* [SUPPLIED DATA]
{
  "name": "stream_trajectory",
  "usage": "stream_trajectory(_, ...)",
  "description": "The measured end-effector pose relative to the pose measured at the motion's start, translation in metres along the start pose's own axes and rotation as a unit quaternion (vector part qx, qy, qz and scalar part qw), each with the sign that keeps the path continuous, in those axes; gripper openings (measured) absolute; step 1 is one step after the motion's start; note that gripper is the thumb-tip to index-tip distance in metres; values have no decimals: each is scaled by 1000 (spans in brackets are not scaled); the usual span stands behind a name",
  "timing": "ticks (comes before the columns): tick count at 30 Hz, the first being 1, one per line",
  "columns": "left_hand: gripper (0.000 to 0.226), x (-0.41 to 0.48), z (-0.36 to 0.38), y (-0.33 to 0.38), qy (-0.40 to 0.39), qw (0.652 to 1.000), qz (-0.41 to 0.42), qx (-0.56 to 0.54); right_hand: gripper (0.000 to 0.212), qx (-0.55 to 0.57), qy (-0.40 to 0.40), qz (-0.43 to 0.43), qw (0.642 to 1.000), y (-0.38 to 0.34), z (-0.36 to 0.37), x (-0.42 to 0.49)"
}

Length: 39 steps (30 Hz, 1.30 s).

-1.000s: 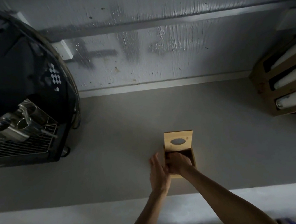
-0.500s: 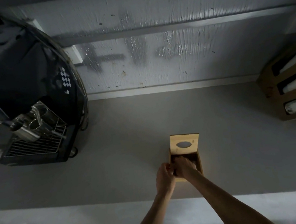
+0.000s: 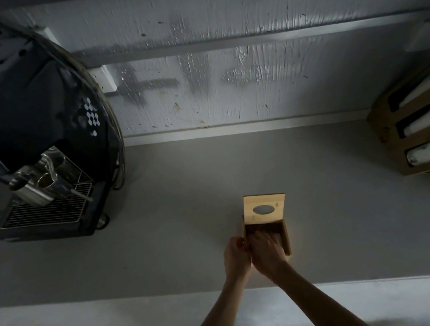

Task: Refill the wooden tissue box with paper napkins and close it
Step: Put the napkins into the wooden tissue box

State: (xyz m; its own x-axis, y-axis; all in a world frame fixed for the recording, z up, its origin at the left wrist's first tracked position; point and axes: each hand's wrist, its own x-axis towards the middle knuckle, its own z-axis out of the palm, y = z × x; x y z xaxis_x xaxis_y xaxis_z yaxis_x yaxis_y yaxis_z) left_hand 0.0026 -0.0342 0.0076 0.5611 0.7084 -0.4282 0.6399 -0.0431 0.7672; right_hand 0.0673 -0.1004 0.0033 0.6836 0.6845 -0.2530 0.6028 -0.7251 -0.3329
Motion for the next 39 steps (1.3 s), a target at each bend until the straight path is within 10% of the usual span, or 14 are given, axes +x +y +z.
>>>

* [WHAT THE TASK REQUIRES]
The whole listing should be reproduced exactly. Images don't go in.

* [COMPLETED EXERCISE]
{
  "name": "stream_trajectory",
  "usage": "stream_trajectory(_, ...)",
  "description": "The measured end-effector pose relative to the pose measured at the motion's start, translation in metres along the start pose's own axes and rotation as a unit quaternion (vector part qx, qy, qz and scalar part qw), each with the sign that keeps the path continuous, in those axes; gripper openings (measured) absolute; step 1 is one step after the motion's start; note that gripper is the thumb-tip to index-tip distance in metres; values have no decimals: each is scaled by 1000 (spans in brackets are not scaled); the usual span stands behind a name",
  "timing": "ticks (comes before the columns): tick count at 30 Hz, the first being 1, one per line",
  "columns": "left_hand: gripper (0.000 to 0.226), x (-0.41 to 0.48), z (-0.36 to 0.38), y (-0.33 to 0.38), qy (-0.40 to 0.39), qw (0.652 to 1.000), qz (-0.41 to 0.42), qx (-0.56 to 0.54); right_hand: gripper (0.000 to 0.212), qx (-0.55 to 0.57), qy (-0.40 to 0.40), qz (-0.43 to 0.43), qw (0.642 to 1.000), y (-0.38 to 0.34), z (-0.36 to 0.37), x (-0.42 to 0.49)"
}

Length: 39 steps (30 Hz, 1.30 s).

-1.000s: 
-0.500s: 
+0.000s: 

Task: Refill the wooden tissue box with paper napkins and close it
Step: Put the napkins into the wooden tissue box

State: (xyz m; its own x-axis, y-axis; all in a world frame fixed for the recording, z up, its origin at the left wrist's first tracked position; point and axes: each hand's wrist, its own x-axis towards the middle knuckle, its own z-axis out of the palm, y = z × x; x y z xaxis_x xaxis_y xaxis_z yaxis_x yaxis_y yaxis_z) left_hand 0.0026 -0.0342 0.0076 0.5611 0.7084 -0.4282 0.6399 -0.0431 0.7672; right_hand 0.0673 -0.1004 0.0033 0.6836 0.6845 -0.2530 0.6028 -0.7251 -0.3329
Motion for the next 39 steps (1.3 s), a target at each bend until the straight path is within 10% of the usual span, or 14 are given, axes +x +y +z.
>>>

The response above is complete.